One of the benefits of (largely) living in public is reducing the grip that fear has over my goals. When we set a challenging goal, there’s often a little voice that says, “What if you don’t achieve it?” As well, some folks will use your goals “against you” to try to perk themselves up.
When I ask myself, “What if I don’t achieve it?” the answer is nearly always, “So what?” I’ll do a lot to achieve my goals but I play the game within my personal values, as well as the constraints of my larger life goals. Giving you a real life example: I’d quite like to go sub-4 in a half ironman race. However, I play that game within the constraints of my key life goals (live long and prosper, love Monica, financial prudence, maintain personal freedom). When I stray from the path of athletic excellence, it is mostly due to a higher goal overriding.
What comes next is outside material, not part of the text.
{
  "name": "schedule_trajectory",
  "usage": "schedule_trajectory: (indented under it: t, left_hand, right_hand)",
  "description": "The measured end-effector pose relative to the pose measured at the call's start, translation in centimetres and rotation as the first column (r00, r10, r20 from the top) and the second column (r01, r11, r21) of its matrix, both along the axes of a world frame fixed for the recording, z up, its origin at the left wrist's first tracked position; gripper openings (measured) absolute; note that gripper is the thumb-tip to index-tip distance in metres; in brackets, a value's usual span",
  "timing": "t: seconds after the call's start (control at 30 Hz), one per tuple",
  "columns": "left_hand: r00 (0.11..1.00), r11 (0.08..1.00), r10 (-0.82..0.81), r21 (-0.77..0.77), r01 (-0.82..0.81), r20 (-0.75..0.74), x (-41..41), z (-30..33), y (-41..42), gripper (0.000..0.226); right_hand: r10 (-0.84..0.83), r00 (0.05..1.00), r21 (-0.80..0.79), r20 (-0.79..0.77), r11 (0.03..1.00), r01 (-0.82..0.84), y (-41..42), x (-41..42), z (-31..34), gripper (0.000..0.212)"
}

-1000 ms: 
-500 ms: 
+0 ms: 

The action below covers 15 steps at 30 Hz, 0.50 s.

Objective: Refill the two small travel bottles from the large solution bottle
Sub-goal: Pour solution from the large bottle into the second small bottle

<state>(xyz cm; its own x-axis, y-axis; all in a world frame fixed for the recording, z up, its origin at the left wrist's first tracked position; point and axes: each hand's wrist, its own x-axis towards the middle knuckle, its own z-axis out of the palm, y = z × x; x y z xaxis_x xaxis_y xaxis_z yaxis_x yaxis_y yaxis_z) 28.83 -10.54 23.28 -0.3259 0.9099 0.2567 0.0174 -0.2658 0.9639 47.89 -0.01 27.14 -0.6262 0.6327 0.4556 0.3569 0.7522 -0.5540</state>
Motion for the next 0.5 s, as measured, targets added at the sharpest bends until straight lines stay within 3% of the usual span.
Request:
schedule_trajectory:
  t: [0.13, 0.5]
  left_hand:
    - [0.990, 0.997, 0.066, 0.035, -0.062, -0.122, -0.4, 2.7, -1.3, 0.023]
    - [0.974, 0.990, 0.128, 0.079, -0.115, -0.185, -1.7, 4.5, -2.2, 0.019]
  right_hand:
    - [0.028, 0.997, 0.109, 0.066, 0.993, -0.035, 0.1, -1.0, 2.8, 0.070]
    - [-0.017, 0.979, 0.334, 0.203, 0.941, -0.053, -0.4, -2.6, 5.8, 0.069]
I accept that the reality of my life situation will often require compromise towards my goals. It is often said that compromise is a bad thing for achievement — that’s true but… disharmony is even worse! As a working athlete, I promise you that finding athletic harmony in your work/family/marriage will go a long, long way towards achieving your goals.
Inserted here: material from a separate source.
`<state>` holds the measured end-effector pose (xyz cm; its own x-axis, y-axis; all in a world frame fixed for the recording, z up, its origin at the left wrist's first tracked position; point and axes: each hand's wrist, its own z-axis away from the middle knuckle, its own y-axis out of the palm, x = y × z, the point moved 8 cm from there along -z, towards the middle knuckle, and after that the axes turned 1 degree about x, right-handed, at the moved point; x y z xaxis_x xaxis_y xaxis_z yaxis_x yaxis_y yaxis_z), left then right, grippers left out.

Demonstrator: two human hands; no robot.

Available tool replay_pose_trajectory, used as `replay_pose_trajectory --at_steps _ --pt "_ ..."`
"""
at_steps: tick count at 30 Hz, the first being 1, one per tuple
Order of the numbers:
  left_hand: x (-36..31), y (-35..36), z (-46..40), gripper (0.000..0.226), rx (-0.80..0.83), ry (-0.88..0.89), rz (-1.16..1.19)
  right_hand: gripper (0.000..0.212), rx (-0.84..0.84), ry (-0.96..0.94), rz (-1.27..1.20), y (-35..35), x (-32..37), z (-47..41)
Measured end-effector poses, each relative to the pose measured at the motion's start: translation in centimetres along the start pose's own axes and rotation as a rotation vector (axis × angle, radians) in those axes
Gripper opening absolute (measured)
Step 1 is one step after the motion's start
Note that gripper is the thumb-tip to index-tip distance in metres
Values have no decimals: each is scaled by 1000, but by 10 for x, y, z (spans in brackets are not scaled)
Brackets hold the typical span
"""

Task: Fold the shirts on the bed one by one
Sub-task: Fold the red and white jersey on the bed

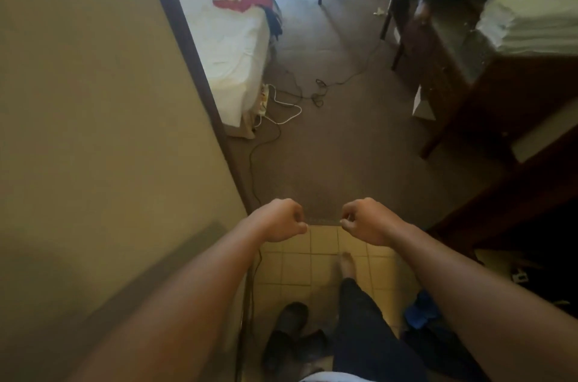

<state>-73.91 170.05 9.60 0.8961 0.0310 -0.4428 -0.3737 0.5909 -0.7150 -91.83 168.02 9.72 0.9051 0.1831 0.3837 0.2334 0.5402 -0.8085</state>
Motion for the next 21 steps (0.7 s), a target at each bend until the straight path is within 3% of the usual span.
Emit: replay_pose_trajectory --at_steps 10,21 --pt "0 -108 -173 34 -7 -137 147 16 127 -92 9 -104 -56 -205" --pt "18 -239 -314 32 -80 -131 307 16 130 -97 -136 -216 -83 -372"
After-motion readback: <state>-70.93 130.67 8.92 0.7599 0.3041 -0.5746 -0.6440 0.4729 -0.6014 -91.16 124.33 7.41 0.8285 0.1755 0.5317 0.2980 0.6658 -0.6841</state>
Start by admitting your goals to yourself. Write them down and discuss them with a few people that are close to you. My wife knows me better than anyone and she likes me to have goals for my life. She likes these written down — more accurately… she knows that I like to have them written down. Monica is my reality check on how I am living, as well as where I am spending my time. Get your team onside for where you want to go.
But it takes more than commitment to achieve!
I was talking with a young woman about reaching the Olympics and asked her two key questions:
- Where do you spend your time?
- Who do you spend your time with?
The purpose of the questions being to figure out:
- Are you training like an Olympian?
- Do you have Olympians in your peer group?
Do you need goals at all in sport?
To figure that out, I like to return to first principles. Why did I start in the first place? For me, being true to my original principles is a requirement to gain satisfaction required from the work required to succeed. Jonas Colting has talked about this in the past — his endurance values: adventure; consistent with health; limited misery! Those are Colting’s, we each need to find our own. Within my own athletic career, when I strayed from my endurance values — that’s when I lost my satisfaction from my performances.
My take home point: the goals that most satisfy me are the ones that sit in harmony with my marriage and support the lessons that I’ve learned (so far) about athletics in my life.
Sometimes I need to trade a little bit of speed to be the man I want to be.